Today's devotion from Jeremiah 28 & 29.People who aren't even really familiar with the Bible have probably come across Jeremiah 29:11 more than once. They've likely seen it on a meme, or a t-shirt, or a mug. I have it in my office on a plaque that my mom gave to me shortly after entering the ministry. That verse speaks of God's plans for our lives. In it, God tells the Israelite who endure exile that He has not given them to this fate for their destruction, but for their benefit. This idea reinforces His previous promise to bless and be with those in Babylon. Yet, this verse is not as powerful when it is removed from the context of the chapter. Chapter 29 details a letter from Jeremiah to the deported leaders. Ultimately, the letter encourages them to live. Build houses, establish gardens, have families, and raise children. However, for me, one of the most profound thoughts is in verse 7 where we read, "Pursue the well-being of the city I have deported you to. Pray to the Lord on its behalf, for when it thrives, you will thrive." (Jeremiah 29:7, CSB)

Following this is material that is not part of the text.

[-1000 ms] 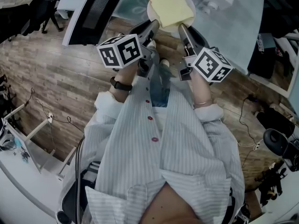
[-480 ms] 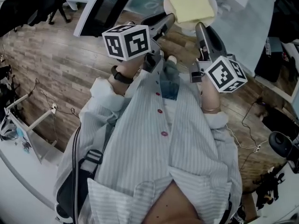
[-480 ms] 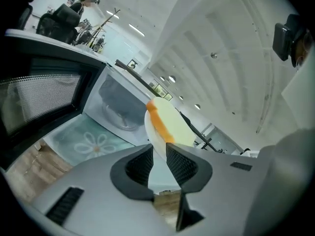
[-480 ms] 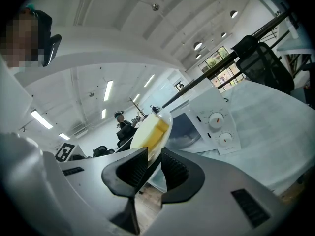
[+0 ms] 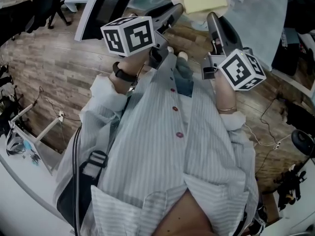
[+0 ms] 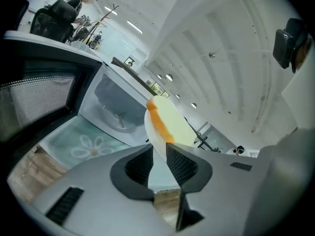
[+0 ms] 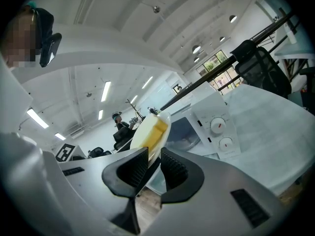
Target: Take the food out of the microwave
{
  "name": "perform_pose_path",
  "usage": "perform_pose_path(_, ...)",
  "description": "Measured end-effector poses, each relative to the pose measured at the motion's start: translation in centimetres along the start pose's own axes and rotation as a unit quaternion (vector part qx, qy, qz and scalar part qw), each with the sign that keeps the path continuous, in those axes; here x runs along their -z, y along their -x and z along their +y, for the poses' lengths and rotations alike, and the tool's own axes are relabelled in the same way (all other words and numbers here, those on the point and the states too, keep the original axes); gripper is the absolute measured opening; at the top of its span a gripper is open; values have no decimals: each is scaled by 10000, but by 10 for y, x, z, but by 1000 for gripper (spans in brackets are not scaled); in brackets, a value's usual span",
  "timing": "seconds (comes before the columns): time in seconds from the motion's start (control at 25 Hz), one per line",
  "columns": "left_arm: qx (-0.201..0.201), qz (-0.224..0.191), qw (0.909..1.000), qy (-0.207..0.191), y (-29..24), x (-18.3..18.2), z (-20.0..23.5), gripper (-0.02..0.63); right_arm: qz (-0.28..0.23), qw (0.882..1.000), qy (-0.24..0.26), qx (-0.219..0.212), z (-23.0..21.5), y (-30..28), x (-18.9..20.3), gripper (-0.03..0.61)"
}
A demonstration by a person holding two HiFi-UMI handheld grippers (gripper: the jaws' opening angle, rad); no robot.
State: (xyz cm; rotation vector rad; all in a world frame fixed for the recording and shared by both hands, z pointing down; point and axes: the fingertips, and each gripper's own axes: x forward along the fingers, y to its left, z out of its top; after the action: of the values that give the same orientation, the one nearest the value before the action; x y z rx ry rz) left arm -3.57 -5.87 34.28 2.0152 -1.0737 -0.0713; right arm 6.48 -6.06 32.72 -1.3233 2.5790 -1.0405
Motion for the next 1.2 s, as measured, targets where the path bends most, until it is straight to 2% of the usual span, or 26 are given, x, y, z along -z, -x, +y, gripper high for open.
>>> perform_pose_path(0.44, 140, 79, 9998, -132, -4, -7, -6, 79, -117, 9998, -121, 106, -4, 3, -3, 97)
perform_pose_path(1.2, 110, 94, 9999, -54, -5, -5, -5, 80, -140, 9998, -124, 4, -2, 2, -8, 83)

Now, consider what you don't see. You don't see an overt call to establish Babylon as a Jewish nation. Instead, they were to simply live faithfully in loving those around them and striving to see their communities thrive. I fear that this concept is lost on too many in our modern age. We live in a time in which people seem only to care about people or issues proportionate to what they can gain personally.
I wish I didn't have to write this, but I must. Yes, this principle should apply to believers in American today. Our goal is to glorify God. We bring Him glory by living faithfully where He has placed us. I may not be able to change the law of the land concerning social issues, but I can lead my home in a way that honors Christ. I may not be able to change the course of our nation, but I can faithfully share the gospel that can change the eternal trajectory of my neighbor's life.
We can envision how a different situation or circumstance might make our faith easier, but who is that going to help? How is that going to help? No. We must live faithfully. We must live by faith. Yes, even in divisive times like these.